§ **Work task**: Each line must appear in the answer exactly as it does in the data.
+-------+
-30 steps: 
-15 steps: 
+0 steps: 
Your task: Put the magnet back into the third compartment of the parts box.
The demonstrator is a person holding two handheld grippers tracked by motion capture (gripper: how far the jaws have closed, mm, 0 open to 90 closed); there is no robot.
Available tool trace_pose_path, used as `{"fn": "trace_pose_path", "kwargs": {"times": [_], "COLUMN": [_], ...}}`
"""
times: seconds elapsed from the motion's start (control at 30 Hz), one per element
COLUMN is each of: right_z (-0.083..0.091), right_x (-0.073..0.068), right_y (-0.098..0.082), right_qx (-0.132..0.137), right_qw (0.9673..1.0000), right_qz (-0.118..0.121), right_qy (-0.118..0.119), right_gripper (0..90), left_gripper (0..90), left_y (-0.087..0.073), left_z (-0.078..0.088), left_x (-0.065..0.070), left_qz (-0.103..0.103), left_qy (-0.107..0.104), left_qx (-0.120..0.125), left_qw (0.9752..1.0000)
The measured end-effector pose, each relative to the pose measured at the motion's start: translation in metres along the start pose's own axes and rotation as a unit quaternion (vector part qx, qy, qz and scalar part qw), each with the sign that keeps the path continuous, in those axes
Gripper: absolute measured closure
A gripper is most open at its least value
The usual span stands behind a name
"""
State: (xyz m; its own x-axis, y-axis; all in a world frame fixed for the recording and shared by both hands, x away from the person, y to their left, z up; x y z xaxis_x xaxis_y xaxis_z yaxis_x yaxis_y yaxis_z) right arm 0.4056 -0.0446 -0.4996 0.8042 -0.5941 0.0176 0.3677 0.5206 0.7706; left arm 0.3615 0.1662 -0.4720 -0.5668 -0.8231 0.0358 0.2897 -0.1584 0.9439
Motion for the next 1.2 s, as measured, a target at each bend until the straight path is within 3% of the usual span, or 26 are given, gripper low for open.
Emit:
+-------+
§ **Output of the exercise**:
-30 steps: 
-15 steps: 
+0 steps: 
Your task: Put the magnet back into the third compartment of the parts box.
The demonstrator is a person holding two handheld grippers tracked by motion capture (gripper: how far the jaws have closed, mm, 0 open to 90 closed); there is no robot.
Available tool trace_pose_path, used as `{"fn": "trace_pose_path", "kwargs": {"times": [_], "COLUMN": [_], ...}}`
"""
times: seconds elapsed from the motion's start (control at 30 Hz), one per element
COLUMN is each of: right_z (-0.083..0.091), right_x (-0.073..0.068), right_y (-0.098..0.082), right_qx (-0.132..0.137), right_qw (0.9673..1.0000), right_qz (-0.118..0.121), right_qy (-0.118..0.119), right_gripper (0..90), left_gripper (0..90), left_y (-0.087..0.073), left_z (-0.078..0.088), left_x (-0.065..0.070), left_qz (-0.103..0.103), left_qy (-0.107..0.104), left_qx (-0.120..0.125), left_qw (0.9752..1.0000)
The measured end-effector pose, each relative to the pose measured at the motion's start: translation in metres along the start pose's own axes and rotation as a unit quaternion (vector part qx, qy, qz and scalar part qw), each with the sign that keeps the path continuous, in those axes
Gripper: absolute measured closure
A gripper is most open at its least value
The usual span stands behind a name
"""
State: (xyz m; its own x-axis, y-axis; all in a world frame fixed for the recording and shared by both hands, x away from the person, y to their left, z up; x y z xaxis_x xaxis_y xaxis_z yaxis_x yaxis_y yaxis_z) right arm 0.4056 -0.0446 -0.4996 0.8042 -0.5941 0.0176 0.3677 0.5206 0.7706; left arm 0.3615 0.1662 -0.4720 -0.5668 -0.8231 0.0358 0.2897 -0.1584 0.9439
Motion for the next 1.2 s, as measured, a target at each bend until the straight path is within 3% of the usual span, or 26 are given, gripper low for open.
Emit:

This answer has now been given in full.